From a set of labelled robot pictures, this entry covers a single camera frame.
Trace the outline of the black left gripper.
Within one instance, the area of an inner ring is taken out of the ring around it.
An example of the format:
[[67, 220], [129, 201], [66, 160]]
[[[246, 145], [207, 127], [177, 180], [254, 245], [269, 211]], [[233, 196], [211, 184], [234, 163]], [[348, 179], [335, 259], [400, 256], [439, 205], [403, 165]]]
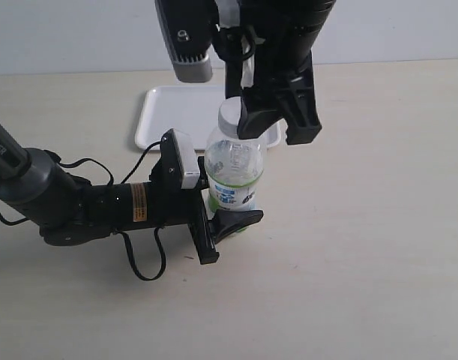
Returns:
[[227, 211], [218, 209], [208, 219], [202, 191], [208, 188], [203, 156], [196, 158], [200, 175], [196, 186], [183, 189], [175, 182], [179, 175], [173, 160], [159, 159], [149, 176], [149, 218], [156, 225], [186, 224], [190, 231], [199, 261], [203, 265], [218, 261], [215, 244], [260, 222], [263, 210]]

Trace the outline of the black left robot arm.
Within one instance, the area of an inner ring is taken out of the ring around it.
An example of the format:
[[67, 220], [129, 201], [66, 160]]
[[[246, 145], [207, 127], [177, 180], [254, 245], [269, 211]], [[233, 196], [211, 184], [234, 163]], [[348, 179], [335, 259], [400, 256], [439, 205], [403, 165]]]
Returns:
[[206, 212], [203, 157], [185, 133], [171, 129], [157, 142], [160, 158], [147, 182], [93, 185], [70, 173], [54, 152], [22, 147], [0, 124], [0, 200], [37, 224], [43, 240], [70, 247], [127, 236], [132, 230], [185, 224], [201, 264], [218, 260], [216, 244], [260, 222], [260, 210]]

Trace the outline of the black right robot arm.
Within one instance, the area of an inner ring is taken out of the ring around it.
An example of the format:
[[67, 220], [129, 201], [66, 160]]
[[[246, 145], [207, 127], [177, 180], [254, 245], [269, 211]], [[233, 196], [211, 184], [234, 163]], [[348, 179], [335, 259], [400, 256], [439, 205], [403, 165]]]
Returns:
[[322, 129], [312, 47], [334, 1], [208, 1], [212, 45], [226, 64], [227, 98], [241, 102], [237, 135], [260, 137], [287, 123], [286, 143], [311, 143]]

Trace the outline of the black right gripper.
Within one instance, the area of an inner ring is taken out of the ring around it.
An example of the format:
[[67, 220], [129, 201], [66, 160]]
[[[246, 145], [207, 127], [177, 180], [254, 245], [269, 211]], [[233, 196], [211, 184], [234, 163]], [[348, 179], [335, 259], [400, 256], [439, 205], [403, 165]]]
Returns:
[[[316, 138], [322, 124], [313, 74], [313, 1], [213, 1], [212, 44], [227, 65], [241, 68], [234, 80], [243, 88], [239, 139], [256, 139], [279, 121], [287, 123], [287, 145]], [[275, 91], [283, 86], [279, 104]]]

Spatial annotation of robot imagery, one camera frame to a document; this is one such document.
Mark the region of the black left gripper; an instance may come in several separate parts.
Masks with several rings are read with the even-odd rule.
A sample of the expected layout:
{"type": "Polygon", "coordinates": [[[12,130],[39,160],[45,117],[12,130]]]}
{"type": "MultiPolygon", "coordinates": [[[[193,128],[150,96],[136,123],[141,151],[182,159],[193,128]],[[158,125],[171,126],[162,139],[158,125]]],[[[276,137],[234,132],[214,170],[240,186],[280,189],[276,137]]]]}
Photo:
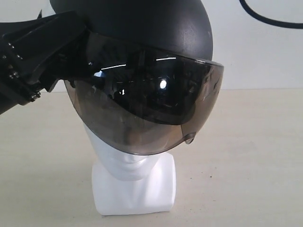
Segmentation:
{"type": "Polygon", "coordinates": [[[36,101],[42,89],[52,92],[59,80],[88,78],[83,54],[87,35],[86,25],[74,11],[1,22],[0,113],[36,101]]]}

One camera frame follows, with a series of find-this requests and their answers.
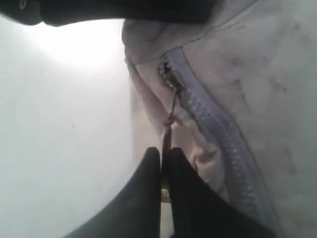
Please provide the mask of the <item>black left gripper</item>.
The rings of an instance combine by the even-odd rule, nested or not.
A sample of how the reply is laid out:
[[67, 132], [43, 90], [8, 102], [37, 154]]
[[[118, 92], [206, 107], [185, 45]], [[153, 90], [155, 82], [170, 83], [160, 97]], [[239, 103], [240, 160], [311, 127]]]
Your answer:
[[29, 26], [63, 26], [101, 19], [202, 23], [213, 0], [1, 0], [0, 13]]

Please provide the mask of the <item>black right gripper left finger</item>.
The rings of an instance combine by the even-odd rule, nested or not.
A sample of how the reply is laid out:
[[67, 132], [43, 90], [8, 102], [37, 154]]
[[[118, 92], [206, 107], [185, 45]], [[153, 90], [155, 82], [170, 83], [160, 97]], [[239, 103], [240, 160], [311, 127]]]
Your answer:
[[158, 238], [160, 236], [160, 154], [149, 147], [120, 193], [69, 238]]

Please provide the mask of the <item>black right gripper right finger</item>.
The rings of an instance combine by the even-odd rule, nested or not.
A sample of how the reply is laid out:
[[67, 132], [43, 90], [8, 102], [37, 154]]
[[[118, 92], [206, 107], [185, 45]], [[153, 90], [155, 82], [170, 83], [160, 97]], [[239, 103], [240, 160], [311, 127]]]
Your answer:
[[168, 153], [175, 238], [273, 238], [275, 234], [222, 200], [194, 171], [180, 148]]

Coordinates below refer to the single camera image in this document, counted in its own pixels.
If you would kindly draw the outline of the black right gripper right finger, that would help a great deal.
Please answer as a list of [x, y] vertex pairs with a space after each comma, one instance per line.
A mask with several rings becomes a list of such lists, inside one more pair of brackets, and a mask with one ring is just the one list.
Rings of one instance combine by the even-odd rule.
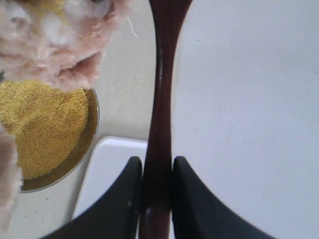
[[213, 195], [182, 156], [173, 163], [171, 205], [177, 239], [271, 238]]

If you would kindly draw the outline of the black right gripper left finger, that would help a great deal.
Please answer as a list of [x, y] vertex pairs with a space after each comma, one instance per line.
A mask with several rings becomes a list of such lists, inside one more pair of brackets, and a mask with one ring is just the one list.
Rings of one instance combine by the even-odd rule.
[[134, 239], [141, 205], [142, 163], [131, 157], [90, 208], [45, 239]]

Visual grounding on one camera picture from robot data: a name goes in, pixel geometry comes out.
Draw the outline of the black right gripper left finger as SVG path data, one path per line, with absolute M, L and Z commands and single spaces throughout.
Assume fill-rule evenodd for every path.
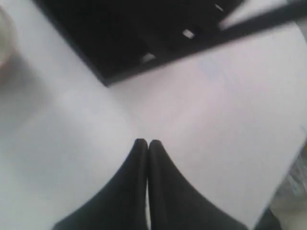
M 136 139 L 112 179 L 54 229 L 146 230 L 147 150 L 147 142 Z

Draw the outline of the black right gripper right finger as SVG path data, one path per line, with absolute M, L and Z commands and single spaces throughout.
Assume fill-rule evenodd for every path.
M 245 230 L 246 226 L 203 197 L 180 173 L 163 144 L 148 149 L 148 190 L 153 230 Z

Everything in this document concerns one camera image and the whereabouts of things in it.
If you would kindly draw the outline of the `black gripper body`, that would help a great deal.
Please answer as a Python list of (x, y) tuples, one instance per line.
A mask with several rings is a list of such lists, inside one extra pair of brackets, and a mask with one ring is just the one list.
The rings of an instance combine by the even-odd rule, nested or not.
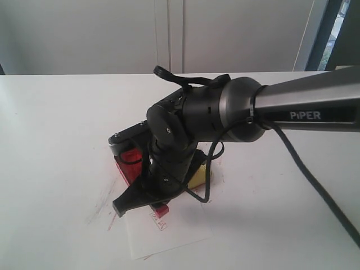
[(176, 149), (152, 139), (147, 145), (146, 171), (134, 184), (134, 207), (163, 205), (186, 192), (201, 203), (200, 197), (188, 188), (188, 183), (205, 161), (205, 154), (197, 149), (198, 142), (191, 141), (184, 149)]

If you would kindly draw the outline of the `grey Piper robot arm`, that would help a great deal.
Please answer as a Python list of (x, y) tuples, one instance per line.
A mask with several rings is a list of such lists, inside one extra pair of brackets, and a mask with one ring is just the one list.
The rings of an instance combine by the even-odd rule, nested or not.
[(253, 142), (277, 124), (282, 129), (359, 131), (359, 67), (351, 66), (274, 85), (249, 77), (154, 74), (179, 89), (153, 104), (146, 120), (109, 138), (118, 159), (131, 148), (142, 156), (140, 175), (113, 201), (118, 216), (167, 204), (187, 189), (200, 166), (200, 142)]

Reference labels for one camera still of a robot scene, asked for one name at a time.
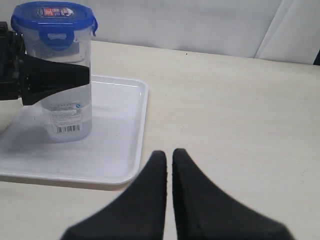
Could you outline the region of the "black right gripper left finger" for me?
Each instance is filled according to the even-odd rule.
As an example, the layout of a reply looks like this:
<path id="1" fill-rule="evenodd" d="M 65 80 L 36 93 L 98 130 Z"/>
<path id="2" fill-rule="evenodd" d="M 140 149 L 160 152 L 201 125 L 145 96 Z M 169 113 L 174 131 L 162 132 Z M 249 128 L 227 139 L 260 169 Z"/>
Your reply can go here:
<path id="1" fill-rule="evenodd" d="M 161 240 L 167 204 L 167 158 L 155 150 L 137 178 L 109 205 L 70 226 L 63 240 Z"/>

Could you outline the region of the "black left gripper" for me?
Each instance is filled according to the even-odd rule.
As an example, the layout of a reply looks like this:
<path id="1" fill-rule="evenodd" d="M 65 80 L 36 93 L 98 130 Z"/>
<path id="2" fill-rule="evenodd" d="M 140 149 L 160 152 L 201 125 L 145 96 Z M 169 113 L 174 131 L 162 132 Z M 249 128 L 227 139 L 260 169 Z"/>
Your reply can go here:
<path id="1" fill-rule="evenodd" d="M 90 68 L 24 54 L 21 34 L 0 23 L 0 99 L 22 99 L 24 106 L 90 83 Z"/>

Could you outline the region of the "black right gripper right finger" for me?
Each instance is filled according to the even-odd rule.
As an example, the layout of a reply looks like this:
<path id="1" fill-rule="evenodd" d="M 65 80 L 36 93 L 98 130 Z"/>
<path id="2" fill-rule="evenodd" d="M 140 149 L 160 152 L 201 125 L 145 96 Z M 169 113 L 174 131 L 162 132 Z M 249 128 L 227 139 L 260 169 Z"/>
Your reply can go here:
<path id="1" fill-rule="evenodd" d="M 172 201 L 179 240 L 292 240 L 288 228 L 215 185 L 184 148 L 172 155 Z"/>

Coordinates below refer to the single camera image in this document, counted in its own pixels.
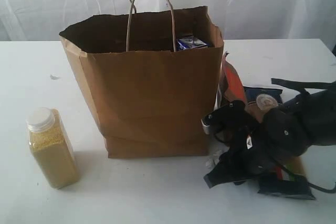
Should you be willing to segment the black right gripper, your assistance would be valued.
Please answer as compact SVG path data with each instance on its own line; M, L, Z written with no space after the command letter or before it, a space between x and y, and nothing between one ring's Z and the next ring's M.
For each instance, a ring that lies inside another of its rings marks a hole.
M270 109L259 122L244 107L243 101L235 100L207 115L210 136L229 147L203 177L208 188L225 183L242 184L276 167L267 153L270 137L265 123L278 108ZM311 195L308 181L302 175L283 180L276 174L266 174L259 177L258 184L258 193L263 195Z

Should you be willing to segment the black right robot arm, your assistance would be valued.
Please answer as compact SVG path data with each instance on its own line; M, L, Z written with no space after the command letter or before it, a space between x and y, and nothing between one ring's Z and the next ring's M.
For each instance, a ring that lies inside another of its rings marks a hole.
M312 190L334 194L290 171L287 162L313 145L335 144L335 83L272 79L273 84L296 90L291 100L269 109L261 119L248 112L242 100L228 100L202 119L207 135L229 149L204 176L209 188L255 179L259 193L297 199L314 199Z

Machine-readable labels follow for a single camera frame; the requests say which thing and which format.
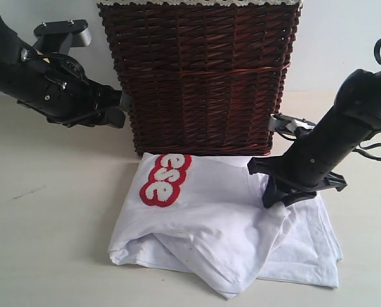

## Work order:
Wherever "item" appears in a line of the entries, copy that line.

## Exercise answer:
Please provide the mask of the <item>black left gripper</item>.
Please provide the mask of the <item>black right gripper left finger</item>.
Please provide the mask of the <item>black right gripper right finger</item>.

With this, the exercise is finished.